Pocos autores hay que vean el
mundo desde la mirada inocente de un niño, sorprendida, preñada de
interrogantes, iluminada por las expectativas que la realidad despliega ante
esos ojos inquietos, entregados como ofrendas a todo resplandor; y, que a la
vez, escruten el orbe desde la mirada desgastada, frustrada de un adulto a
quien la vida, en parte, ha decepcionado. Lorenzo Silva es uno de ellos. Lo fue Gloria
Fuertes.
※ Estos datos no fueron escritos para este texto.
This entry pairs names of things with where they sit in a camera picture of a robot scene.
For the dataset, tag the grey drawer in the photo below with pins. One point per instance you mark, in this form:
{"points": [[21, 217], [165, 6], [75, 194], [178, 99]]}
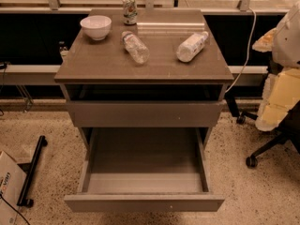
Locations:
{"points": [[144, 170], [95, 114]]}

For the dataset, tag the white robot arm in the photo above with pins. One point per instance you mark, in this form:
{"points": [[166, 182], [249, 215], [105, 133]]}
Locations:
{"points": [[280, 92]]}

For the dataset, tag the brown drawer cabinet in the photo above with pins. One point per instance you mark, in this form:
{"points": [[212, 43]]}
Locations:
{"points": [[104, 71]]}

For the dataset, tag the grey top drawer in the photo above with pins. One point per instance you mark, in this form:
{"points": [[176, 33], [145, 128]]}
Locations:
{"points": [[95, 114]]}

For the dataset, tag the clear empty plastic bottle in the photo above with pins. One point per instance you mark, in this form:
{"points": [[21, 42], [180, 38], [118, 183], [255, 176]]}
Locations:
{"points": [[136, 48]]}

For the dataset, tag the white labelled plastic bottle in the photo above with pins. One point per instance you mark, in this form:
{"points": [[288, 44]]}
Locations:
{"points": [[191, 46]]}

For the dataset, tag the white ceramic bowl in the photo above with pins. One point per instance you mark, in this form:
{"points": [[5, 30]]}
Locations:
{"points": [[96, 27]]}

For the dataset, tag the green soda can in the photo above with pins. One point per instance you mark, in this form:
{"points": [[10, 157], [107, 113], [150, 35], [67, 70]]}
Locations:
{"points": [[130, 12]]}

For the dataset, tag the small bottle behind cabinet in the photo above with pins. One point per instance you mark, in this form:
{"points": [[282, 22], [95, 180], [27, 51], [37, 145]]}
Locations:
{"points": [[63, 49]]}

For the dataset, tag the cardboard box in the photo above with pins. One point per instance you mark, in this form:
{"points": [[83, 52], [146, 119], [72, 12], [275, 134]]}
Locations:
{"points": [[11, 184]]}

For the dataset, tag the black metal bar stand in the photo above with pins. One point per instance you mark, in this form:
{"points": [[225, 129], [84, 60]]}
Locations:
{"points": [[29, 169]]}
Y Gracia
Iglesias se suma
a la pequeña nómina de escritores ambidiestros, capaces de abrir con idéntico
pulso firme las puertas de la infancia y de la madurez.
Muchos lectores conocen su obra
infantil, compuesta por los libros Mono Lolo, El mundo de Casimiro.
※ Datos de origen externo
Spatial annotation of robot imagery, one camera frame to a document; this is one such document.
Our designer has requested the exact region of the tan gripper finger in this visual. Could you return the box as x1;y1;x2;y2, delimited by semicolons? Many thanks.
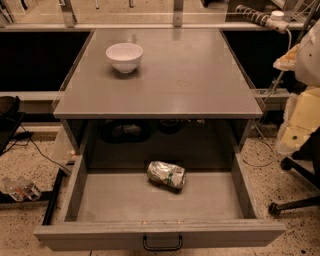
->
273;44;299;71

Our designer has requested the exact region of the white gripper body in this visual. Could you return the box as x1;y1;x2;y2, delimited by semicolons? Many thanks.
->
275;86;320;155

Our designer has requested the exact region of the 7up can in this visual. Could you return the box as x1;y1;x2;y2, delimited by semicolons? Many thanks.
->
147;161;186;190

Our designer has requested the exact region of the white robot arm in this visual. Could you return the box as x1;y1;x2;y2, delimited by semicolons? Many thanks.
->
273;21;320;155

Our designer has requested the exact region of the grey cabinet counter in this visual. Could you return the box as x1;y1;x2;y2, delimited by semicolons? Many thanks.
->
54;29;262;148

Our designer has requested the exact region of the grey open top drawer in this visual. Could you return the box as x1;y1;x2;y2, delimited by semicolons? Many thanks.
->
33;119;287;252

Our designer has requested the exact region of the white power strip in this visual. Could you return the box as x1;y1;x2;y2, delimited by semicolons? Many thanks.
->
235;5;289;34

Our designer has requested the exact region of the white ceramic bowl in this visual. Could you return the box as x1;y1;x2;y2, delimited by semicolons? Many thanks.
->
106;43;144;73

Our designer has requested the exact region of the black object at left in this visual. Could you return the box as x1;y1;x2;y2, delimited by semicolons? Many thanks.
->
0;96;25;155

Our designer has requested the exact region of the clear plastic bottle on floor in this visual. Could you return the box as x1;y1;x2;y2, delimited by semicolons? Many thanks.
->
2;176;42;202

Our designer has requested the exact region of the black drawer handle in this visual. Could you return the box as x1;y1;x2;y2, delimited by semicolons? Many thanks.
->
143;235;183;252

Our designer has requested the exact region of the black floor cable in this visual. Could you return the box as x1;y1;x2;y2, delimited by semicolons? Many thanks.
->
0;123;73;174
Memorias de un saltamontes, El tren de los ronquidos, Los meagrada y Huevos y patatas. En ellos encontramos un
inquebrantable espíritu de superación de los miedos e inseguridades que
amenazan nuestros primeros pasos. Su fin es tallar hermosos seres humanos que crezcan
sin complejos o que gocen de las cosas menudas.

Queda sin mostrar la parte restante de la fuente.